**PROVIDED DATA:**
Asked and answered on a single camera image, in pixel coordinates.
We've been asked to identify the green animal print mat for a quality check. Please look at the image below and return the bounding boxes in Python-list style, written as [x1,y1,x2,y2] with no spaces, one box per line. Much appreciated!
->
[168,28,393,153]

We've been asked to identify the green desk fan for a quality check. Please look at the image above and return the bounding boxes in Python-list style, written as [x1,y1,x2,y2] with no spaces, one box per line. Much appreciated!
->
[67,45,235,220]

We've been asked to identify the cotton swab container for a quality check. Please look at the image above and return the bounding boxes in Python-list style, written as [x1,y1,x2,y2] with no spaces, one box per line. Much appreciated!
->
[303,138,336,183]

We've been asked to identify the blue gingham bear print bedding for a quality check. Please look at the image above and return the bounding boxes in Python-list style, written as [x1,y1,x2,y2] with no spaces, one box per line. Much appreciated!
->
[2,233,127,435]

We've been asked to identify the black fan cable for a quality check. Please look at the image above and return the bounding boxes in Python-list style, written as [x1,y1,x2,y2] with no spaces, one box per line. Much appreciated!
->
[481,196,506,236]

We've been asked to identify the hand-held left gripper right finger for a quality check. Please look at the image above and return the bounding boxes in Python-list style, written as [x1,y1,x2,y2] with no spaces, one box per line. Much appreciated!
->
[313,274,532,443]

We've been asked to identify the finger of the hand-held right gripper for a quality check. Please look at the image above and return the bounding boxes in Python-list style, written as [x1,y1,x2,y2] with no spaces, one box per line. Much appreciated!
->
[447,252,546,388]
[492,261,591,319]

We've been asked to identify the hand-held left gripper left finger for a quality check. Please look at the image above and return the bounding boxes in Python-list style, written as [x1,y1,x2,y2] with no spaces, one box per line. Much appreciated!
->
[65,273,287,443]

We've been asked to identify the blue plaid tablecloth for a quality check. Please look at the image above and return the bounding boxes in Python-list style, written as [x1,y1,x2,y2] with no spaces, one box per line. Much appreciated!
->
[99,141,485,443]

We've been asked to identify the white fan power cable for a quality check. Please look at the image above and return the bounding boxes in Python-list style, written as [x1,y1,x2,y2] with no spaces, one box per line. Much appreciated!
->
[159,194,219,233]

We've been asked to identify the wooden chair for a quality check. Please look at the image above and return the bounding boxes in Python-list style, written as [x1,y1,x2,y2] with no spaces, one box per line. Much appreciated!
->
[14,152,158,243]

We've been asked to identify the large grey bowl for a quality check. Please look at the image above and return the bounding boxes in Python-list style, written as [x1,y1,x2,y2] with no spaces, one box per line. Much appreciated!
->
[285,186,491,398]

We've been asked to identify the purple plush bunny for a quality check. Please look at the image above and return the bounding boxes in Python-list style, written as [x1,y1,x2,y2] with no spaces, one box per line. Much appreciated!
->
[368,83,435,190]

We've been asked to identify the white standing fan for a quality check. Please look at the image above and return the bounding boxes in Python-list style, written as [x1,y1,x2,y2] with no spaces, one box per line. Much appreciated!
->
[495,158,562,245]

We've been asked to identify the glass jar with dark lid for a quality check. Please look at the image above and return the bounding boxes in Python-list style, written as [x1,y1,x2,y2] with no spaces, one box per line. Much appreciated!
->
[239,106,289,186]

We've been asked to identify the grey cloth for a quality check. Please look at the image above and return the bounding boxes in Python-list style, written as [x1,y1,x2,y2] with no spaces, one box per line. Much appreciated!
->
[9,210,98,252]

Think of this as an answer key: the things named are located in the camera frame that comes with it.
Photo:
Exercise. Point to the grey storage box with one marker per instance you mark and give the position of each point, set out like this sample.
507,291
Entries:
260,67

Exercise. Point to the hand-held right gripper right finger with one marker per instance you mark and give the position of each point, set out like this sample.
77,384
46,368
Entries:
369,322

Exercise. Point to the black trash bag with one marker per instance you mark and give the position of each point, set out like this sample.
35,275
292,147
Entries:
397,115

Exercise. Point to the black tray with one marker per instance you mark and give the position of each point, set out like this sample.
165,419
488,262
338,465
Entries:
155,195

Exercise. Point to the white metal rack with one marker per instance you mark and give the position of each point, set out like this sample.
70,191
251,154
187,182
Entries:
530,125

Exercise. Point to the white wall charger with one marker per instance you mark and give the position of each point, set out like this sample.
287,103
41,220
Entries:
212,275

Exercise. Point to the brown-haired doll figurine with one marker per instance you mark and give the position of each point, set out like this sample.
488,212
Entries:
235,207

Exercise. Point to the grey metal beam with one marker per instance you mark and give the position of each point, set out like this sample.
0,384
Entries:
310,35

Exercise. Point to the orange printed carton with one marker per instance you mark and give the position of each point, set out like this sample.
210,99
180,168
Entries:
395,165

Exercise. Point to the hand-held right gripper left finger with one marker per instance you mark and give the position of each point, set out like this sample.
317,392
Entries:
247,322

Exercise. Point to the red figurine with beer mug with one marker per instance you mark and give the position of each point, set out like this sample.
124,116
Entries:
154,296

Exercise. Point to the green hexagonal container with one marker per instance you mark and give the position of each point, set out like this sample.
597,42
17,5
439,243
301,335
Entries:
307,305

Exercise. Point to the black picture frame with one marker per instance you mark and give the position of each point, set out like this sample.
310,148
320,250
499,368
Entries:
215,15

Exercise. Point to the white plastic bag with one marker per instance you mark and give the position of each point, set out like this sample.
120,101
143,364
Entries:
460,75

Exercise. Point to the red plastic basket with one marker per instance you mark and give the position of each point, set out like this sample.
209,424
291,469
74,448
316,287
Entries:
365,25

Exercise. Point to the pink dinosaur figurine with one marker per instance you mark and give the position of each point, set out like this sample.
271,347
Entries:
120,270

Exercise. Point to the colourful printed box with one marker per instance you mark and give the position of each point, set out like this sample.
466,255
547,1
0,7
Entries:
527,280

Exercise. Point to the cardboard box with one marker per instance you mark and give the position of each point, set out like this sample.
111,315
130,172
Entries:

**EXERCISE INSTRUCTIONS:** Copy out each line of the listing where the string "held" appears.

**SOLVED EXERCISE:**
We've been asked to identify the hand-held left gripper right finger for a quality check. Please look at the image above and return the bounding boxes in Python-list style, written as [x1,y1,x2,y2] with no spaces, one box per line. Much appreciated!
We've been asked to identify the finger of the hand-held right gripper for a quality check. Please look at the image above and return the bounding boxes in Python-list style, written as [x1,y1,x2,y2] with no spaces, one box per line. Much appreciated!
We've been asked to identify the hand-held left gripper left finger for a quality check. Please look at the image above and return the bounding boxes in Python-list style, written as [x1,y1,x2,y2] with no spaces, one box per line. Much appreciated!
Exercise. Point to the hand-held right gripper right finger with one marker per instance you mark and give the position of each point, set out like this sample.
Exercise. Point to the hand-held right gripper left finger with one marker per instance you mark and give the position of each point, set out like this sample.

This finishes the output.